Exercise objective:
Look through the records below for the line with "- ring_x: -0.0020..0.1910" and the line with "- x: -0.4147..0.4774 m", then return those lines and all lines between, exactly.

↓↓↓

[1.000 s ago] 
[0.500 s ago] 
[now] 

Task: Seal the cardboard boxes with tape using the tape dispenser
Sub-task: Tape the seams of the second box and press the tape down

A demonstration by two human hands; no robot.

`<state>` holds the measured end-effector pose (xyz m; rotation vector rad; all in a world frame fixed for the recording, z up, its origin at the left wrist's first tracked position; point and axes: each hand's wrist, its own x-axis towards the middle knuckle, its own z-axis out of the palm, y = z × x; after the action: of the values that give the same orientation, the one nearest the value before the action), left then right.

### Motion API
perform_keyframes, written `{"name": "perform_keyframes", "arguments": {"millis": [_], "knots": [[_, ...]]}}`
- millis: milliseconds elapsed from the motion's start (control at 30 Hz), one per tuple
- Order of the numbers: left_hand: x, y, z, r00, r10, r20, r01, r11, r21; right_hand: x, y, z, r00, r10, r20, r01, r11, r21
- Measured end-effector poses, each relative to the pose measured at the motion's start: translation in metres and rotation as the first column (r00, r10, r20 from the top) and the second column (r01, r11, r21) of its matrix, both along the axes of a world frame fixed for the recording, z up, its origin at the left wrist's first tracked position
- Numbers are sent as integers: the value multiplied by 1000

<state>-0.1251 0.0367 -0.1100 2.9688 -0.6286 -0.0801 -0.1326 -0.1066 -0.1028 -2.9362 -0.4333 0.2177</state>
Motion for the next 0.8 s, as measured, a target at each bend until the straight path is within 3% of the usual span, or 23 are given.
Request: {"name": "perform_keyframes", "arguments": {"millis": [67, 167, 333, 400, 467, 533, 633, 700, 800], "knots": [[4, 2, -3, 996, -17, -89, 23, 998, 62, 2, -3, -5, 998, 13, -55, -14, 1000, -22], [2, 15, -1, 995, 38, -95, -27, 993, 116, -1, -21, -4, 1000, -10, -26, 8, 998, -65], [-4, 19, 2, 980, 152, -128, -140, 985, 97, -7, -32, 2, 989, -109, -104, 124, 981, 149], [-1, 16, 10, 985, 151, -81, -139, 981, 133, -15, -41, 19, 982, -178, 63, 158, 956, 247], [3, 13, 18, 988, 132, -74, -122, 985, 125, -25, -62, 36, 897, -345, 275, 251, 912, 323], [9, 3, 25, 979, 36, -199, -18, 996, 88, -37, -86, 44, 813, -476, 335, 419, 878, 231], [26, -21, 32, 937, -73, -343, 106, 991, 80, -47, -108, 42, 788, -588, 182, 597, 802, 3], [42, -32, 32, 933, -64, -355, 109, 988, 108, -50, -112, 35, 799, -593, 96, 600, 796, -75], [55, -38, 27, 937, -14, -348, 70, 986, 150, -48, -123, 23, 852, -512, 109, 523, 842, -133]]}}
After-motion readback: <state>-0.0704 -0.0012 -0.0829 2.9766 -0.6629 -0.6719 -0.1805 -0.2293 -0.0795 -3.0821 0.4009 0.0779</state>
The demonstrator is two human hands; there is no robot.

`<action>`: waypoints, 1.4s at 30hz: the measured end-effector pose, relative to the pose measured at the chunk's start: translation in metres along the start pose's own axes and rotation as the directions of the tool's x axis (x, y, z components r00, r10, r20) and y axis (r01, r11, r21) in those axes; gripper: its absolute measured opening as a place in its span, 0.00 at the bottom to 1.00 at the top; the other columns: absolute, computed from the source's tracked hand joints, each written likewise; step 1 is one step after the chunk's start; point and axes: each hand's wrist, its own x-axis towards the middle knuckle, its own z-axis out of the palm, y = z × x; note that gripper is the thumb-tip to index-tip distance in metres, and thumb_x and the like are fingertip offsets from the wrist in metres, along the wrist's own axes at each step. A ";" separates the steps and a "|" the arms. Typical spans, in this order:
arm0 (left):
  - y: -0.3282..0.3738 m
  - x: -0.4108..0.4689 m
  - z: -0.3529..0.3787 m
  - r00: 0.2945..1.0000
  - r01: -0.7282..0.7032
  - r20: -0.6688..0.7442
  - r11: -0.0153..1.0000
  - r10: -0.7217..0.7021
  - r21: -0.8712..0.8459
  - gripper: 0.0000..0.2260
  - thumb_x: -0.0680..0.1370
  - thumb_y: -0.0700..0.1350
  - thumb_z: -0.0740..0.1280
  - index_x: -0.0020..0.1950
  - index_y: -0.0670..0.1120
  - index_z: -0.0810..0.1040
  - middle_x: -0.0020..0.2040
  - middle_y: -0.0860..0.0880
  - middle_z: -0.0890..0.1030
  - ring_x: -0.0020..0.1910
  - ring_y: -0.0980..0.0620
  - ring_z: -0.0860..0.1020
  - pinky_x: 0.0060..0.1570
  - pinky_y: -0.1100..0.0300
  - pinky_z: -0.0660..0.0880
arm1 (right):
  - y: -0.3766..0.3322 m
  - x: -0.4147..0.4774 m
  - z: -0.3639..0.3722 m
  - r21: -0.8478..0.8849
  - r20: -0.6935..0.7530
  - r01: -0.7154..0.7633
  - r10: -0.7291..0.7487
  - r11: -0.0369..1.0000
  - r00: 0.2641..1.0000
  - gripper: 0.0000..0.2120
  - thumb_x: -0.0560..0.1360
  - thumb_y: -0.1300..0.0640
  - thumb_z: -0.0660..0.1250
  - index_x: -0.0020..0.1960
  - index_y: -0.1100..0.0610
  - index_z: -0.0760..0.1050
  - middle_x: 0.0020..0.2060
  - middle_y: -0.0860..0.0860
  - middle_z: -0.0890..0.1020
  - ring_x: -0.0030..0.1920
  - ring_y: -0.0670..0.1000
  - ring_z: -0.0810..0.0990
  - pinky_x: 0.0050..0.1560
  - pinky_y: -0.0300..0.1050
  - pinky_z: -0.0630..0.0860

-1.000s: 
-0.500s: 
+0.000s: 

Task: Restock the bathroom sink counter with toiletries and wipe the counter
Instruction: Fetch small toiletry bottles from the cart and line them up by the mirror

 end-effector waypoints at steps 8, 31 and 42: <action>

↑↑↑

Task response:
  - ring_x: -0.0020..0.1910
  - ring_y: -0.0980..0.0620
  - ring_z: -0.0860..0.1020
  - pinky_x: 0.0060..0.1570
  - pinky_y: -0.1100..0.0300
  - pinky_z: -0.0660..0.0880
arm1 (right):
  - y: -0.3766..0.3322 m
  - x: -0.4147..0.4774 m

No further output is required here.